## Dataset items

══════

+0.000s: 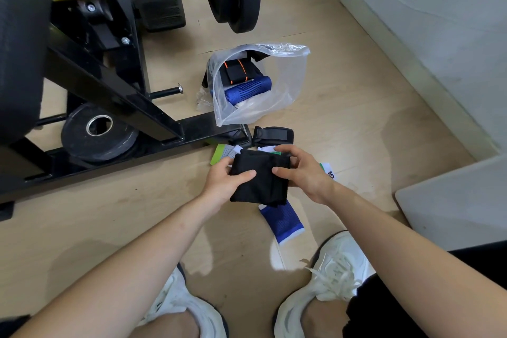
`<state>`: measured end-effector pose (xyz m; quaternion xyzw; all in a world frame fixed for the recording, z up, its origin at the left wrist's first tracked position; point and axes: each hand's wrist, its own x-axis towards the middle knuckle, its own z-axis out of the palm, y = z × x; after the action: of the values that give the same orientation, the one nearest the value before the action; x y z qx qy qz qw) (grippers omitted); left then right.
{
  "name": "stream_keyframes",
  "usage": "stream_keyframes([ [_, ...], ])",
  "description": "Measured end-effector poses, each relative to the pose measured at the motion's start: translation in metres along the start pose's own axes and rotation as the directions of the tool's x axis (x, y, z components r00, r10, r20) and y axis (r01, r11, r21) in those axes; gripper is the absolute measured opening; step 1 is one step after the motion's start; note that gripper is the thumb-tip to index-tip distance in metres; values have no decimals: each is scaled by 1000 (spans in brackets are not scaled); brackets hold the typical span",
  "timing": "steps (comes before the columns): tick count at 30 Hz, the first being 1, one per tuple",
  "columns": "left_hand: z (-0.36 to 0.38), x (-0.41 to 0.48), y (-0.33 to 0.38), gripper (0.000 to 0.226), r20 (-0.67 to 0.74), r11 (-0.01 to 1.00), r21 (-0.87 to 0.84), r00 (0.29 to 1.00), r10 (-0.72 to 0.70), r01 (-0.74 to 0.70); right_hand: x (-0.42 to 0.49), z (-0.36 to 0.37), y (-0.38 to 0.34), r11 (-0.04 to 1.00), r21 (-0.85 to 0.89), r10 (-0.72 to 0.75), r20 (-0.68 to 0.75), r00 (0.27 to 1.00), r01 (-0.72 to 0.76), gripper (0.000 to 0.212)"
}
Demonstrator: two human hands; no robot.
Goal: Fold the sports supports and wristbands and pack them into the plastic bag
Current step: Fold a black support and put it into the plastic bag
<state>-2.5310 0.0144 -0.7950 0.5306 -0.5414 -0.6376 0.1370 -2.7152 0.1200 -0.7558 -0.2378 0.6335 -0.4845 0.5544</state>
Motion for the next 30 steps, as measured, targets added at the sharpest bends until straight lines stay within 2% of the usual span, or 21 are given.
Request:
stream_keyframes([
  [3, 3, -3, 10, 41, -184, 976, 205, 976, 113, -74, -2, 6, -1, 990, -102, -90, 36, 995, 93, 41],
  [5, 4, -6, 16, 41, -247, 933, 347, 951, 187, -94, -2, 8, -2, 979, -153, -120, 86, 989, 132, 40],
  [7, 3, -7, 19, 40, -274, 911, 398, 934, 231, -108, -1, 10, -2, 963, -222, -130, 119, 984, 154, 36],
  [10, 2, -8, 19, 40, -231, 906, 387, 934, 273, -170, 1, 14, -1, 954, -271, -108, 81, 991, 126, 33],
  [15, 6, -15, 21, 40, -59, 853, 351, 900, 432, -386, 5, 12, -2, 977, -208, -71, -86, 994, 52, 38],
  [17, 12, -20, 20, 36, 23, 822, 379, 893, 450, -425, 4, 11, -4, 990, -144, -32, -123, 992, 14, 40],
  [20, 20, -27, 19, 39, 90, 776, 437, 880, 466, -455, 2, 7, -10, 998, 58, 42, -134, 990, -35, 35],
  [23, 24, -30, 26, 52, 168, 734, 434, 847, 503, -522, 3, 4, -14, 996, 90, 19, -112, 993, -9, 32],
  [26, 18, -28, 43, 52, 267, 723, 421, 836, 479, -548, 8, 1, -16, 995, 83, -40, -150, 988, 53, 30],
  [28, 7, -24, 56, 43, 223, 665, 471, 808, 545, -579, 9, -2, -23, 986, 136, -67, -191, 979, 94, 34],
  [30, -6, -19, 72, 35, 51, 568, 540, 698, 714, -621, 12, -4, -34, 974, 174, -100, -244, 965, 145, 42],
])
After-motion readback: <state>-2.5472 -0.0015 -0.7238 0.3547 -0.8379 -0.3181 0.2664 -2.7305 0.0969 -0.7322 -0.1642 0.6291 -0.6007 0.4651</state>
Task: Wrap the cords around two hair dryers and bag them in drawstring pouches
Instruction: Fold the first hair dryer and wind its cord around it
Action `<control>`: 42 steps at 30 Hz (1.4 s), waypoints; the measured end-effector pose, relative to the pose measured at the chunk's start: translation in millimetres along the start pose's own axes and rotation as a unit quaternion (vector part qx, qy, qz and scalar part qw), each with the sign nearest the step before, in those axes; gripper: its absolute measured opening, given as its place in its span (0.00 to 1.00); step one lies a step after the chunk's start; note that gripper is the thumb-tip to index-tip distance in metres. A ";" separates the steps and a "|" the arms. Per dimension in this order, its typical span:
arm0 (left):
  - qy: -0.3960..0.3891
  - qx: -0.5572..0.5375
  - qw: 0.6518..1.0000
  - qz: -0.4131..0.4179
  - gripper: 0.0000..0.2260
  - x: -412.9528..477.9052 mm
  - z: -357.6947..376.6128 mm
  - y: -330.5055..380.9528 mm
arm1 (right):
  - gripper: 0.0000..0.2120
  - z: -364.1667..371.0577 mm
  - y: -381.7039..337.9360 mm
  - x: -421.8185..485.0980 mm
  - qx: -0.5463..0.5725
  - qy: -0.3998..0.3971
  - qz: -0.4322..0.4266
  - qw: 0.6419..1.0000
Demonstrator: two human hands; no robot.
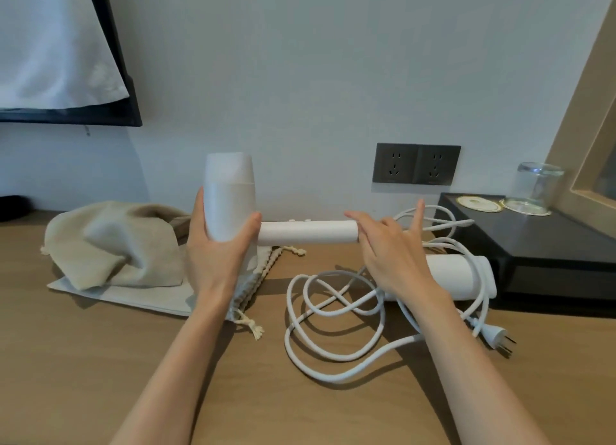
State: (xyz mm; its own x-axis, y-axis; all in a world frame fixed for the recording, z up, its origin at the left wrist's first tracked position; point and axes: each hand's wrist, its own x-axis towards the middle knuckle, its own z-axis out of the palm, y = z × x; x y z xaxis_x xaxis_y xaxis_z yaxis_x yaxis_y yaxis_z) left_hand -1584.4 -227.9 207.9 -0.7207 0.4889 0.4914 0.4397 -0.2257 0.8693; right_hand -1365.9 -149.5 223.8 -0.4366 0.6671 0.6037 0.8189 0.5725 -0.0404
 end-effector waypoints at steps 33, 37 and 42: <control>-0.235 0.071 0.963 0.113 0.42 -24.9 10.8 18.3 | 0.17 -7.9 24.3 0.8 0.146 0.216 -0.018 0.965; -0.144 0.086 0.979 0.112 0.39 -29.7 11.3 23.9 | 0.10 -4.8 7.5 5.1 0.190 0.287 0.083 0.935; -0.062 0.047 0.995 0.068 0.38 -33.7 12.2 24.3 | 0.30 -3.9 -31.4 2.7 0.541 0.147 0.181 0.808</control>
State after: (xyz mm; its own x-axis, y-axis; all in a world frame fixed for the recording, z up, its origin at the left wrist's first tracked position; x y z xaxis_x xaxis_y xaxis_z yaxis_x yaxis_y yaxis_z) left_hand -1542.9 -239.6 211.9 -0.5823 0.5613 0.5881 0.5803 -0.2196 0.7842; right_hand -1391.4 -167.5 229.8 -0.0024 0.8332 0.5530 -0.0007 0.5530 -0.8332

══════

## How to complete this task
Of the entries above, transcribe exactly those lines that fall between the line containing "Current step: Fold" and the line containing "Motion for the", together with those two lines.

## Response for this exercise
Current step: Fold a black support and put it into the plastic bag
<state>-2.5310 0.0144 -0.7950 0.5306 -0.5414 -0.6376 0.1370 -2.7152 0.1200 -0.7558 -0.2378 0.6335 -0.4845 0.5544</state>
Motion for the next 30 steps, as measured, targets added at the sharpest bends until straight lines stay within 2% of the usual span, or 21 are given.

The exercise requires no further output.